(Assignment)
An exact copy of the listing is what is needed; please output it in full.

(Exercise data)
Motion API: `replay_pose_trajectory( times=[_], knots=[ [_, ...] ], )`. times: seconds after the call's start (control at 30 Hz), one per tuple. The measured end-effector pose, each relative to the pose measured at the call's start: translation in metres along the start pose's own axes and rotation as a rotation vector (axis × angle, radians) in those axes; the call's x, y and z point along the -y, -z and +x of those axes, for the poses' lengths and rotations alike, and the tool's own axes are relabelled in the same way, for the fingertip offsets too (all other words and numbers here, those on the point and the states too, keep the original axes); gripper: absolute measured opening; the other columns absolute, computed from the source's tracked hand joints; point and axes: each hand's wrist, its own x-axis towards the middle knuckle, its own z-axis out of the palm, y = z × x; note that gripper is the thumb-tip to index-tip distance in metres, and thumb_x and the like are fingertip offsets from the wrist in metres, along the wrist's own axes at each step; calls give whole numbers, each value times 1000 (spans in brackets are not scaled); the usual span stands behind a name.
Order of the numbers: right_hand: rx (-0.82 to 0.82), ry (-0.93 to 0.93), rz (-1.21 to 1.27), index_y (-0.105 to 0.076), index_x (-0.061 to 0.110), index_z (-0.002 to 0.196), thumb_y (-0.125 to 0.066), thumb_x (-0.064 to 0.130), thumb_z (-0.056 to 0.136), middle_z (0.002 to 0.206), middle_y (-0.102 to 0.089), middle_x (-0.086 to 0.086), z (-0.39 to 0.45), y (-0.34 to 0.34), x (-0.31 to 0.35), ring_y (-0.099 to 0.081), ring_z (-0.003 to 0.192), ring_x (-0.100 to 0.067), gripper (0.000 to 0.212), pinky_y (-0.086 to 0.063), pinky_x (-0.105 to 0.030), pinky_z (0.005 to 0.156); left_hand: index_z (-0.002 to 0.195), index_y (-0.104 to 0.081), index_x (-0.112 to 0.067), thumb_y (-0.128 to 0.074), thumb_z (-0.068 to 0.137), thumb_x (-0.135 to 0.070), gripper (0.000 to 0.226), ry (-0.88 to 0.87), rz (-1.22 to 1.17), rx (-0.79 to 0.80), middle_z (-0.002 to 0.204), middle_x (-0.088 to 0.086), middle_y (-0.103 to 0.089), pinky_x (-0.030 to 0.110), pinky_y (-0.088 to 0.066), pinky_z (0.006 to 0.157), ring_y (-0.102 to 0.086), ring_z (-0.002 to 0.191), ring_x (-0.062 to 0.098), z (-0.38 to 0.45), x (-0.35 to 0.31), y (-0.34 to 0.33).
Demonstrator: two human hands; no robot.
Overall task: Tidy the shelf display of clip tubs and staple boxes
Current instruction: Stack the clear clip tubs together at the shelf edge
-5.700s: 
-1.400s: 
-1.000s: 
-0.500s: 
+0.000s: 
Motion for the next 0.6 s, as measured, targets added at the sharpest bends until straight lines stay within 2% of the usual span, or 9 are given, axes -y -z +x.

(Response to this exercise)
Motion API: `replay_pose_trajectory( times=[_], knots=[ [_, ...] ], )`. times: seconds after the call's start (control at 30 Hz), one per tuple. The measured end-effector pose, each relative to the pose measured at the call's start: translation in metres along the start pose's own axes and rotation as a rotation vector (axis × angle, radians) in those axes; the call's x, y and z point along the -y, -z and +x of those axes, for the poses' lengths and rotations alike, and the tool's own axes are relabelled in the same way, for the fingertip offsets too (all other words and numbers here, those on the point and the states too, keep the original axes); gripper: absolute measured opening; the other columns absolute, computed from the source's tracked hand joints; point and axes: each hand's wrist, its own x-axis towards the middle knuckle, its own z-axis out of the palm, y = z × x; note that gripper is the thumb-tip to index-tip distance in metres, and thumb_x and the like are fingertip offsets from the wrist in metres, along the wrist's own axes at each step; calls give whole numbers, each value times 1000 (spans in brackets are not scaled); the usual span stands behind a name.
Order of the numbers: right_hand: rx (-0.82 to 0.82), ry (-0.93 to 0.93), rz (-1.21 to 1.27), index_y (-0.105 to 0.076), index_x (-0.061 to 0.110), index_z (-0.002 to 0.196), thumb_y (-0.125 to 0.066), thumb_x (-0.064 to 0.130), thumb_z (-0.056 to 0.136), middle_z (0.002 to 0.206), middle_y (-0.102 to 0.089), middle_x (-0.086 to 0.086), z (-0.39 to 0.45), y (-0.34 to 0.34), x (-0.31 to 0.35), ring_y (-0.099 to 0.081), ring_z (-0.003 to 0.192), ring_x (-0.100 to 0.067), gripper (0.000 to 0.212), pinky_y (-0.086 to 0.063), pinky_x (-0.105 to 0.030), pinky_z (0.005 to 0.156); left_hand: index_z (-0.002 to 0.195), index_y (-0.104 to 0.081), index_x (-0.112 to 0.067), thumb_y (-0.128 to 0.074), thumb_z (-0.068 to 0.137), thumb_x (-0.135 to 0.070), gripper (0.000 to 0.226), ry (-0.88 to 0.87), rz (-1.22 to 1.17), rx (-0.79 to 0.80), middle_z (-0.002 to 0.204), middle_x (-0.088 to 0.086), middle_y (-0.103 to 0.089), pinky_x (-0.030 to 0.110), pinky_y (-0.088 to 0.066), pinky_z (0.006 to 0.157), ring_y (-0.102 to 0.086), ring_z (-0.002 to 0.191), ring_x (-0.062 to 0.098), z (-0.38 to 0.45), x (-0.35 to 0.31), y (-0.34 to 0.33).
Demonstrator: two human hands; no robot.
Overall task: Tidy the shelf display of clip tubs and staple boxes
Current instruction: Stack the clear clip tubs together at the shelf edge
-5.700s: 
-1.400s: 
-1.000s: 
-0.500s: 
+0.000s: 
Motion for the next 0.6 s, as measured, targets added at the sharpest bends until straight lines stay within 2% of the usual span, or 9 are given, axes -y -z +x.

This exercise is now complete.